Work instructions: After locating "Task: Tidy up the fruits" in the listing below, copy that line and each one after it exactly, ending with the line that has "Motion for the".
*** Material provided ***
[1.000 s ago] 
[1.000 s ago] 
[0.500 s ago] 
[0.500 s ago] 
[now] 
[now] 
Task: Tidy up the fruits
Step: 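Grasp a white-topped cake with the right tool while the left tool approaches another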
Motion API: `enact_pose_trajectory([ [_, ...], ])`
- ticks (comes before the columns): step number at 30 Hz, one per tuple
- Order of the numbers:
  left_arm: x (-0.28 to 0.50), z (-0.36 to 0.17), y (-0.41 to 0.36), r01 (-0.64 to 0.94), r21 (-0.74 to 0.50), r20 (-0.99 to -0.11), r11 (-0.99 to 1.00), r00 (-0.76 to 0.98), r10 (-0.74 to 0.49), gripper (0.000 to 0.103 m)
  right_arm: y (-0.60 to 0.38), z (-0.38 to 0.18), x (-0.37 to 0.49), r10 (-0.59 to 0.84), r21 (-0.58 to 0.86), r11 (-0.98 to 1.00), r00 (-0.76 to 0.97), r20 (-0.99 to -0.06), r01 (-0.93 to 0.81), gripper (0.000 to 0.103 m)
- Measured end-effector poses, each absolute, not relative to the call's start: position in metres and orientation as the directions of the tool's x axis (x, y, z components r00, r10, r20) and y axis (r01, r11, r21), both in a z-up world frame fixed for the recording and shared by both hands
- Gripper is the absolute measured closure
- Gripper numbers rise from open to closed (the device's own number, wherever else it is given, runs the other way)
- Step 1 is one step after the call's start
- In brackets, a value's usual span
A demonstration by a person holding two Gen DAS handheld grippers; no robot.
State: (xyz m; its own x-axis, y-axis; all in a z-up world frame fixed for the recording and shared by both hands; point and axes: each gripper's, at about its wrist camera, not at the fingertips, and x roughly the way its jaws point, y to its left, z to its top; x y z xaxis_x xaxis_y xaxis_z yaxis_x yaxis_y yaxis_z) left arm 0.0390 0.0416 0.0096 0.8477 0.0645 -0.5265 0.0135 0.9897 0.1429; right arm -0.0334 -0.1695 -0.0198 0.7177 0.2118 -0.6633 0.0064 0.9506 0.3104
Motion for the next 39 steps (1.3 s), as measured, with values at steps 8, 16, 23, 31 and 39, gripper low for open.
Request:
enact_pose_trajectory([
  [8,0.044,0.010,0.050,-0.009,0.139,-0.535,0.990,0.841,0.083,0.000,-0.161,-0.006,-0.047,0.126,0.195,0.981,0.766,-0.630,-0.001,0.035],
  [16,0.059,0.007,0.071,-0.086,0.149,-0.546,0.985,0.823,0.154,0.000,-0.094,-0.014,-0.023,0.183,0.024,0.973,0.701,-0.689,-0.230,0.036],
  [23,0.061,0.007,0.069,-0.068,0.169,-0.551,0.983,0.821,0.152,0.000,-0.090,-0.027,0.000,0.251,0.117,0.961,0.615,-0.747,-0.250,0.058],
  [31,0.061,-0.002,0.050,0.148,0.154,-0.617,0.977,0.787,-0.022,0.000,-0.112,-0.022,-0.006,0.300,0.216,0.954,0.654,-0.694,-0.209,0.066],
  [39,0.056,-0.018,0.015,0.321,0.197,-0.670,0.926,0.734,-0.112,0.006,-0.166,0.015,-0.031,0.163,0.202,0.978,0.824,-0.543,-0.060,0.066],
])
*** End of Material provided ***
Result of the task:
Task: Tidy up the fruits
Step: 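Grasp a white-topped cake with the right tool while the left tool approaches another
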Motion API: `enact_pose_trajectory([ [_, ...], ])`
- ticks (comes before the columns): step number at 30 Hz, one per tuple
- Order of the numbers:
  left_arm: x (-0.28 to 0.50), z (-0.36 to 0.17), y (-0.41 to 0.36), r01 (-0.64 to 0.94), r21 (-0.74 to 0.50), r20 (-0.99 to -0.11), r11 (-0.99 to 1.00), r00 (-0.76 to 0.98), r10 (-0.74 to 0.49), gripper (0.000 to 0.103 m)
  right_arm: y (-0.60 to 0.38), z (-0.38 to 0.18), x (-0.37 to 0.49), r10 (-0.59 to 0.84), r21 (-0.58 to 0.86), r11 (-0.98 to 1.00), r00 (-0.76 to 0.97), r20 (-0.99 to -0.06), r01 (-0.93 to 0.81), gripper (0.000 to 0.103 m)
- Measured end-effector poses, each absolute, not relative to the call's start: position in metres and orientation as the directions of the tool's x axis (x, y, z components r00, r10, r20) and y axis (r01, r11, r21), both in a z-up world frame fixed for the recording and shared by both hands
- Gripper is the absolute measured closure
- Gripper numbers rise from open to closed (the device's own number, wherever else it is given, runs the other way)
- Step 1 is one step after the call's start
- In brackets, a value's usual span
A demonstration by a person holding two Gen DAS handheld grippers; no robot.
State: (xyz m; its own x-axis, y-axis; all in a z-up world frame fixed for the recording and shared by both hands; point and axes: each gripper's, at about its wrist camera, not at the fingertips, and x roughly the way its jaws point, y to its left, z to its top; x y z xaxis_x xaxis_y xaxis_z yaxis_x yaxis_y yaxis_z) left arm 0.0390 0.0416 0.0096 0.8477 0.0645 -0.5265 0.0135 0.9897 0.1429; right arm -0.0334 -0.1695 -0.0198 0.7177 0.2118 -0.6633 0.0064 0.9506 0.3104
Motion for the next 39 steps (1.3 s), as measured, with values at steps 8, 16, 23, 31 and 39, gripper low for open.

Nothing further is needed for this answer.